• Data
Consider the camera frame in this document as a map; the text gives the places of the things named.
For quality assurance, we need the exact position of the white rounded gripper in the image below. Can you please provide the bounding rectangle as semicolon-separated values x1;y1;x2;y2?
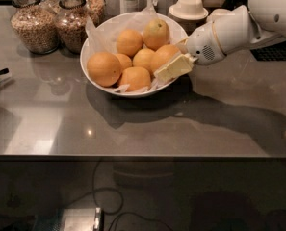
154;22;226;84

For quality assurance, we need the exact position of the small orange between front ones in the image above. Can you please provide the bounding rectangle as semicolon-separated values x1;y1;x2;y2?
116;53;132;70

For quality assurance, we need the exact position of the stack of paper bowls right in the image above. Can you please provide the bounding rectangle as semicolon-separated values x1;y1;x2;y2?
206;9;234;23

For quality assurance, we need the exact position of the white ceramic bowl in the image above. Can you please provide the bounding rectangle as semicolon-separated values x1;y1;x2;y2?
79;11;190;99

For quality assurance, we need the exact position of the glass jar of grains left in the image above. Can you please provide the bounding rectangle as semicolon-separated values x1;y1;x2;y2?
10;0;59;55

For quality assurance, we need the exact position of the metal box under table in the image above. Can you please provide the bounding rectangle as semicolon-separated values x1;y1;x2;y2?
60;207;104;231

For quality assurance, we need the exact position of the glass jar of grains middle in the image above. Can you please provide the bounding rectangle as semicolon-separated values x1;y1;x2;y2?
55;0;88;54

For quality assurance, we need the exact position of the stack of paper bowls left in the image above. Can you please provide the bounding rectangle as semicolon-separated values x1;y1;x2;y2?
169;0;209;35

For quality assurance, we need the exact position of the large orange front left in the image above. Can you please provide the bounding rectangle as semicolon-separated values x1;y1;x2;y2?
87;52;121;87

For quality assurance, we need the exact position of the black rubber mat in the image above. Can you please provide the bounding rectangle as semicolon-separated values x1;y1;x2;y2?
251;41;286;62

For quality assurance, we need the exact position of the glass jar of grains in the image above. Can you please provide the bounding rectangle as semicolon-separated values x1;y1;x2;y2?
55;0;88;54
86;0;105;25
10;0;59;55

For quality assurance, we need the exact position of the glass jar of grains rear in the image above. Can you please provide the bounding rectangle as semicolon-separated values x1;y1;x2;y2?
86;0;105;25

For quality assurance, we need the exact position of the stack of paper bowls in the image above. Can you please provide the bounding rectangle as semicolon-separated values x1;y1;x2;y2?
169;0;209;35
206;9;234;23

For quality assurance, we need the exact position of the yellowish orange back right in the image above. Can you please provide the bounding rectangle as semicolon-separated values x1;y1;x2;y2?
143;18;170;50

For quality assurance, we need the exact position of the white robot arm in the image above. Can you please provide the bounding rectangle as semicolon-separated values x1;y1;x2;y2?
154;0;286;84

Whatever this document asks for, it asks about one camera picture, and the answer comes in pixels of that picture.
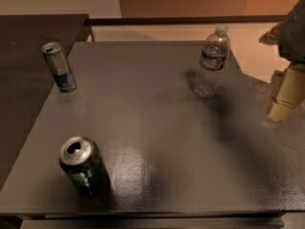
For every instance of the green soda can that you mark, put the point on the green soda can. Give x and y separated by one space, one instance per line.
80 159

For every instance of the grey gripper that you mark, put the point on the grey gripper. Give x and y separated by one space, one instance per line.
293 37

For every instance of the clear plastic water bottle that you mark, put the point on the clear plastic water bottle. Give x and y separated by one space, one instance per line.
212 60

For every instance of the silver blue energy drink can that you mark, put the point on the silver blue energy drink can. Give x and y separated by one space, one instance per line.
59 66

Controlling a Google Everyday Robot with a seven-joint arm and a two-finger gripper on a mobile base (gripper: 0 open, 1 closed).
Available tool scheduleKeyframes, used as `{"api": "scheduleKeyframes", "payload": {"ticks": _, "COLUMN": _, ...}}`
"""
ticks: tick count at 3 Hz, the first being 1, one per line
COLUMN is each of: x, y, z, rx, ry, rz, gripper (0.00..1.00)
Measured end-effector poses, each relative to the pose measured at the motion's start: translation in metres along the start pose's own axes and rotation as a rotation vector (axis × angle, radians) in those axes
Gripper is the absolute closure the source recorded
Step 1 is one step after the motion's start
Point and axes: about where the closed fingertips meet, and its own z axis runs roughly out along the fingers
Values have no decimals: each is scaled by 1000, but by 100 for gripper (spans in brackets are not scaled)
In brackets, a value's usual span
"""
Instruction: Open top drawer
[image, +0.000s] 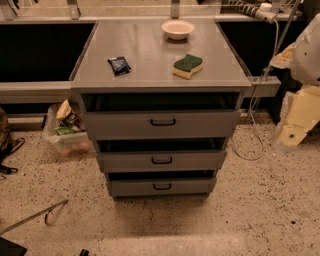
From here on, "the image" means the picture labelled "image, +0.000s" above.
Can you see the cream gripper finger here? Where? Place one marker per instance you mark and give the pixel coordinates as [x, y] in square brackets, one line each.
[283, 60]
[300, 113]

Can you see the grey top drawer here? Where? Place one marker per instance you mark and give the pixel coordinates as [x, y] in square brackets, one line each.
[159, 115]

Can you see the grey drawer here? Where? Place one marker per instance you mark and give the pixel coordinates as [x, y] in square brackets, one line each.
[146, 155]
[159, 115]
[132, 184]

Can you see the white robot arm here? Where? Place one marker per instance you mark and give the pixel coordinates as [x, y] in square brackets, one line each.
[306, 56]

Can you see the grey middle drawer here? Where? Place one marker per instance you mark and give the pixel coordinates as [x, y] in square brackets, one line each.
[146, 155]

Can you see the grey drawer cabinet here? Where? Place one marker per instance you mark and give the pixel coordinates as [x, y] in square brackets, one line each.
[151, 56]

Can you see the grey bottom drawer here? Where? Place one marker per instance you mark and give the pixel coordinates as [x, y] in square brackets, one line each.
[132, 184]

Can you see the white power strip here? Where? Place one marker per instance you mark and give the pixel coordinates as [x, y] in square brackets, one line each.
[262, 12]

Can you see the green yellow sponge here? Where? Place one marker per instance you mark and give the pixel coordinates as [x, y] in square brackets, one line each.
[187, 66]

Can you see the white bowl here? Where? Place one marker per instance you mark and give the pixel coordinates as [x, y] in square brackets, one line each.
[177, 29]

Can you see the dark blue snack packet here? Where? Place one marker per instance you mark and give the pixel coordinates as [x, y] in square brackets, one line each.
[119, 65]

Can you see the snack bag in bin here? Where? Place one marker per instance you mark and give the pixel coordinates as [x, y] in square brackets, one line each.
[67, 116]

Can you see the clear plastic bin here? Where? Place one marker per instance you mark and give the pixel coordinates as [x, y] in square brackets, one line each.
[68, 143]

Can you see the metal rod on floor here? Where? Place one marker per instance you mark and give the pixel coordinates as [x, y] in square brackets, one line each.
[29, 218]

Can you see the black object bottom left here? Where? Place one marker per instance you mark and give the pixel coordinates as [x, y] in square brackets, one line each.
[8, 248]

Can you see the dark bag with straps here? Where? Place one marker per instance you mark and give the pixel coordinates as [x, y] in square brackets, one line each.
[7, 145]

• Activity
Show every line from the listing above in which the string "motion" appears.

• Exercise result
Measured end-effector poses, each relative to the pose measured at the motion's start: translation in metres along the start pose's own axes and rotation as a rotation vector (axis × angle, radians) in those axes
Step 1 is one step after the motion's start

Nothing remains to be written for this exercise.